Of the entries below, restate word for word only the section that runs from the line with "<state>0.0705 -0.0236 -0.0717" to the line with "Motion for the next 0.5", counting both ends.

# # # #

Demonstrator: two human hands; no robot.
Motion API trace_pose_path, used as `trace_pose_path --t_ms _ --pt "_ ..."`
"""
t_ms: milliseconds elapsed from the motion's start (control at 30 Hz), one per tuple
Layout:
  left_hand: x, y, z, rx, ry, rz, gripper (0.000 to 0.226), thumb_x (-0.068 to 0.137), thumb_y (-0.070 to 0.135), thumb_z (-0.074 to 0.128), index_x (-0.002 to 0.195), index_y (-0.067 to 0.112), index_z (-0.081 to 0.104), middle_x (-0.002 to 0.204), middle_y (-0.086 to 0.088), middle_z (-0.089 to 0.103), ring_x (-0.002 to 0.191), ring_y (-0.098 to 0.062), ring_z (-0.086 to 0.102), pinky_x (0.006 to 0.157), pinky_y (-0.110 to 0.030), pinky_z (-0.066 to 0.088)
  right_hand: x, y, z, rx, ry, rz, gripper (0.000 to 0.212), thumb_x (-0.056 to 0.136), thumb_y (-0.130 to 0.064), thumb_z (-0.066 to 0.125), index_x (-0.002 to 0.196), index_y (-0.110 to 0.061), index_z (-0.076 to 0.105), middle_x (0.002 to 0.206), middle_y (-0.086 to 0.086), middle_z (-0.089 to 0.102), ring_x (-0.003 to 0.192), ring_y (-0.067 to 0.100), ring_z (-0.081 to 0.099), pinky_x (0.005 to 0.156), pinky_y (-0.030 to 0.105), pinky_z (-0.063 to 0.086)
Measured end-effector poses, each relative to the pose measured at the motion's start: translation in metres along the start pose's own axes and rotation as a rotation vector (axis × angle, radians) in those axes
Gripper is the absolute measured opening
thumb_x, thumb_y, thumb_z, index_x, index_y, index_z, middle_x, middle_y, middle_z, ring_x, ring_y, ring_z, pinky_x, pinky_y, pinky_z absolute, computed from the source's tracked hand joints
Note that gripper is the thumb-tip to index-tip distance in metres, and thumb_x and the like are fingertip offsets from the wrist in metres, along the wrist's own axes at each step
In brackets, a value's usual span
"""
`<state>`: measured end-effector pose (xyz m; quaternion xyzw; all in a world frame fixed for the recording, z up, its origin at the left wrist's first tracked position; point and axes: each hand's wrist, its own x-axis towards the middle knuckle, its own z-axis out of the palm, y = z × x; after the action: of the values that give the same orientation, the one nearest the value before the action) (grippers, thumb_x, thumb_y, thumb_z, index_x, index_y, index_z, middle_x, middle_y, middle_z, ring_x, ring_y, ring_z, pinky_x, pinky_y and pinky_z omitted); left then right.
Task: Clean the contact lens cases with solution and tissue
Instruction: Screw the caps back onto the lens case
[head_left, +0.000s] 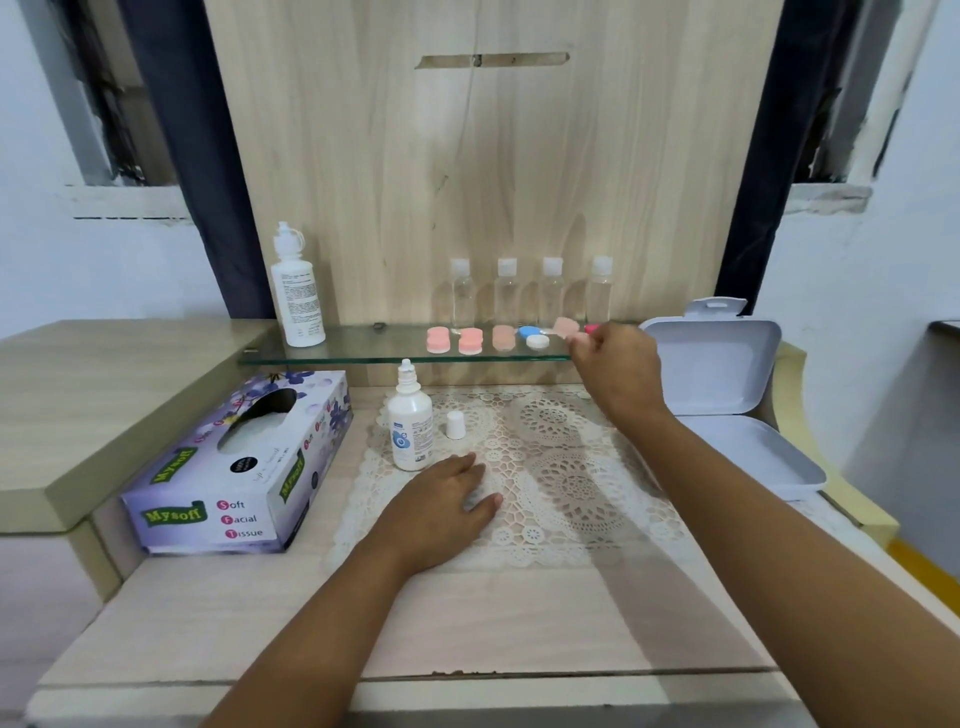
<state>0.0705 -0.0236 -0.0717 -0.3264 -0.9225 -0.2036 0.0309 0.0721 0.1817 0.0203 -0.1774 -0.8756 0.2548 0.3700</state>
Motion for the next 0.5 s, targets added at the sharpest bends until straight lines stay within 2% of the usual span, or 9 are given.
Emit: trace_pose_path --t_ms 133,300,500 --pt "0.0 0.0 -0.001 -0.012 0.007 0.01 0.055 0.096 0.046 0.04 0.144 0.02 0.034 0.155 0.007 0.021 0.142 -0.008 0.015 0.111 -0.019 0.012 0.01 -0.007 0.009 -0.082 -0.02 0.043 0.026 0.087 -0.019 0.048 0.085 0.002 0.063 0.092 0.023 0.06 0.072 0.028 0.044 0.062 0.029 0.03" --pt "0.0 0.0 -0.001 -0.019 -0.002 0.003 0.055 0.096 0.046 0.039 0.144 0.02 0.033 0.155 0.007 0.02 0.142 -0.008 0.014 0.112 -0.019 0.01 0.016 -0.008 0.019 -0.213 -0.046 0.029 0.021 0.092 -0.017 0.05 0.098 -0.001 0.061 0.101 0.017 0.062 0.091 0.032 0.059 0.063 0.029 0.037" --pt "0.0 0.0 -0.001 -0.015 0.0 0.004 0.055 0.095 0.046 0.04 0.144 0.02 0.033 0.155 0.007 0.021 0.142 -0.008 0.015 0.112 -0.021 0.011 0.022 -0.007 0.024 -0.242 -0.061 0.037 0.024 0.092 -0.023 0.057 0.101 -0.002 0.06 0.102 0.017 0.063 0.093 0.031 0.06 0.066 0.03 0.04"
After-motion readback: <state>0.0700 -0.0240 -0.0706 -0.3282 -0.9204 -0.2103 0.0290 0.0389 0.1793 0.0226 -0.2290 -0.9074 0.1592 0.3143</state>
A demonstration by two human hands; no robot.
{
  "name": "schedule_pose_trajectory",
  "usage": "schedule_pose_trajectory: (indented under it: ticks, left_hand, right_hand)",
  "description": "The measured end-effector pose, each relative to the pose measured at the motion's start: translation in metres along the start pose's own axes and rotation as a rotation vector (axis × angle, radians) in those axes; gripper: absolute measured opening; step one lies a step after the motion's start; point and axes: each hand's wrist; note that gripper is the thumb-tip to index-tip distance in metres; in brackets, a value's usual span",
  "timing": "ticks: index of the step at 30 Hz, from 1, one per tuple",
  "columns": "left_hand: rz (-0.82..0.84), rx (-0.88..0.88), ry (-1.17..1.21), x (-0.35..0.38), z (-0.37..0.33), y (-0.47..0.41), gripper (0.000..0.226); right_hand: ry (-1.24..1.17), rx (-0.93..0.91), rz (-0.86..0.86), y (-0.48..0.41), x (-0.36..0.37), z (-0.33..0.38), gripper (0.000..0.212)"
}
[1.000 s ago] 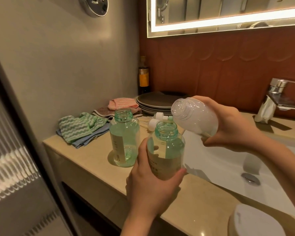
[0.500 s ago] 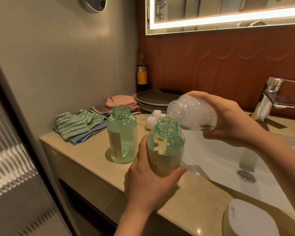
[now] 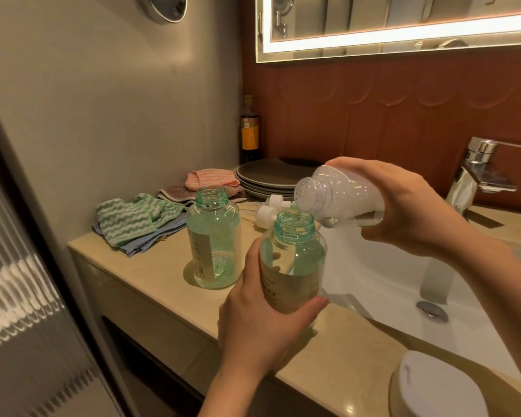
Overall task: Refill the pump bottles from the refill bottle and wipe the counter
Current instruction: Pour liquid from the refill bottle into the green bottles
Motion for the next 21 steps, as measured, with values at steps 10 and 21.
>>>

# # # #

### RESULT OF THE EXERCISE
<state>0.0705 -0.0236 -0.0717 -0.3264 -0.9225 -0.2036 0.0309 0.0721 0.1817 0.0203 -0.1774 -0.8756 0.2548 0.3700</state>
Motion for the next 0.5 s, targets added at the sharpest bends until straight lines stay within 2% of the usual span, or 9 are given.

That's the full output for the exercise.